Introduction to the Harshad Mehta Scam
The Harshad Mehta scam, also known as the 1992 stock market scam, was one of the largest financial frauds in India’s history. It involved embezzlement of approximately ₹1,439 crores (equivalent to nearly $3 billion at that time), leading to a drastic crash in the Indian stock market and wiping out life savings worth ₹3,542 crores ($7 billion). Harshad Mehta, a stockbroker who rose to prominence with his flamboyant success in the Bombay Stock Exchange (BSE), exploited systemic loopholes in the banking system and manipulated stock prices for personal gain.
Understanding the Harshad Mehta Scam
In the early 1990s, India underwent a significant economic transformation by introducing Liberalization, Privatization, and Globalization (LPG) reforms. Mehta took advantage of the fragile financial system and weak regulatory framework during this period to orchestrate a massive stock market fraud.
How the Scam Worked
- Bank Receipts (BRs) and Ready Forward Deals (RFs)
- Mehta exploited the practice of banks issuing Bank Receipts (BRs) as collateral for short-term loans, known as Ready Forward deals.
- He convinced banks to issue fake BRs, which were then used to obtain funds from other banks.
- The funds obtained were diverted into the stock market, causing artificial inflation in stock prices, particularly for Associated Cement Company (ACC), whose price rose from ₹200 to ₹9,000.
- Market Manipulation
- Mehta's stock investment caused a market frenzy, with many retail investors unthinkingly following his choices.
- This artificially induced bull run helped Mehta make significant profits by selling stocks at sky-high prices.
- Exposure and Downfall
- Journalist Sucheta Dalal exposed the scam through articles in The Times of India in 1992.
- When the scam was exposed, the market bubble burst, leading to a major market crash, loss of investor wealth, and Mehta's arrest.
- Mehta was charged with 23 criminal cases and 70 civil suits but was convicted in only four instances before he died in 2001.
Impact of the Harshad Mehta Scam
On the Stock Market
- The stock market crashed by over 40%, leading to severe wealth erosion for retail and institutional investors.
- Investor confidence was severely shaken, leading to a very conservative approach to equity investments for years to come.
On the Banking System
- The scam exposed serious weaknesses in the Indian banking system, including poor oversight, poor internal controls, and ineffective risk management practices.

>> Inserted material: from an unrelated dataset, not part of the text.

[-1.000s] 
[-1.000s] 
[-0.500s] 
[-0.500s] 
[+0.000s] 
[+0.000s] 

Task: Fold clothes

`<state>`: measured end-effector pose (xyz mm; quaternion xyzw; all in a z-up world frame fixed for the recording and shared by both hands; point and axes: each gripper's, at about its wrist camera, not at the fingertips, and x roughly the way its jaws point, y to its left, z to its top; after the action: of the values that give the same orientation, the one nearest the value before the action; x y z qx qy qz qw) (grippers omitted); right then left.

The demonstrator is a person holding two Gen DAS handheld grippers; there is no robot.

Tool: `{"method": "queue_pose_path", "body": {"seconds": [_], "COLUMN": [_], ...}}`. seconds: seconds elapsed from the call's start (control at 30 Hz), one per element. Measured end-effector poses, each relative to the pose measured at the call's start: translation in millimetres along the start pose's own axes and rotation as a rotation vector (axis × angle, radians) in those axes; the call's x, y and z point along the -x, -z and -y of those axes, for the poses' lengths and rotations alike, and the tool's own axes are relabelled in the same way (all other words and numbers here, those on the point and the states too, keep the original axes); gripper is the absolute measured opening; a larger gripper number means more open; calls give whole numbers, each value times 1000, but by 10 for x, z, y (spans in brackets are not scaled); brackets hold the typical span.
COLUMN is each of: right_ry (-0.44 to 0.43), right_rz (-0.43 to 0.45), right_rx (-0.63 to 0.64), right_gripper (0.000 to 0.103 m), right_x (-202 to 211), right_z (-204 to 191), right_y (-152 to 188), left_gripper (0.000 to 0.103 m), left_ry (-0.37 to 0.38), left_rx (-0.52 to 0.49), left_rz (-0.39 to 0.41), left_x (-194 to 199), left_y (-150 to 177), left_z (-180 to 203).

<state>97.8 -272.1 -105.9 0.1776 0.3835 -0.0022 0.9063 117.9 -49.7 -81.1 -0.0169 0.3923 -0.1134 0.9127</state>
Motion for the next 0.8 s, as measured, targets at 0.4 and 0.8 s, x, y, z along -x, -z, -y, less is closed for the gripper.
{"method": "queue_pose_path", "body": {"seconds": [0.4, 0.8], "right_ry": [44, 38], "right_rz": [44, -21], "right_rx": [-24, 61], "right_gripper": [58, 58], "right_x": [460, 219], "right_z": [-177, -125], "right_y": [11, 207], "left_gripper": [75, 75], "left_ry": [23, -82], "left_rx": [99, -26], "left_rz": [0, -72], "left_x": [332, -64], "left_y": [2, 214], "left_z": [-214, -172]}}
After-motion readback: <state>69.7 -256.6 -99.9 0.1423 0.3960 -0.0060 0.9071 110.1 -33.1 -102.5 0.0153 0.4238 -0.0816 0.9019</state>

- Several small cooperative banks suffered heavy losses due to their exposure to fake BRs.
On Regulatory Reforms
- The scam prompted significant reforms in India’s financial and regulatory systems:
- The establishment of SEBI as an apex body regulating India's capital markets with much greater powers than its present ones.
- Tightened rules governing operations in stock markets; better vigilance and risk-mitigation mechanisms
- Greater emphasis on greater transparency and accountability in banking and financial transactions.
Key Takeaways
- Web Series and Renewed Public Interest
The release of the web series “Scam 1992: The Harshad Mehta Story” on SonyLIV in 2020 brought renewed public interest. Based on the book “The Scam” by Sucheta Dalal and Debashis Basu, the series was widely acclaimed for its detailed portrayal of the events. - Legal Proceedings
Even after three decades, several cases related to the scam are still pending in courts. Banks and investors continue to pursue recovery of funds lost during the fraud. - Impact on Popular Culture
The scam has become a part of India’s financial folklore, serving as a case study in financial management courses and business schools.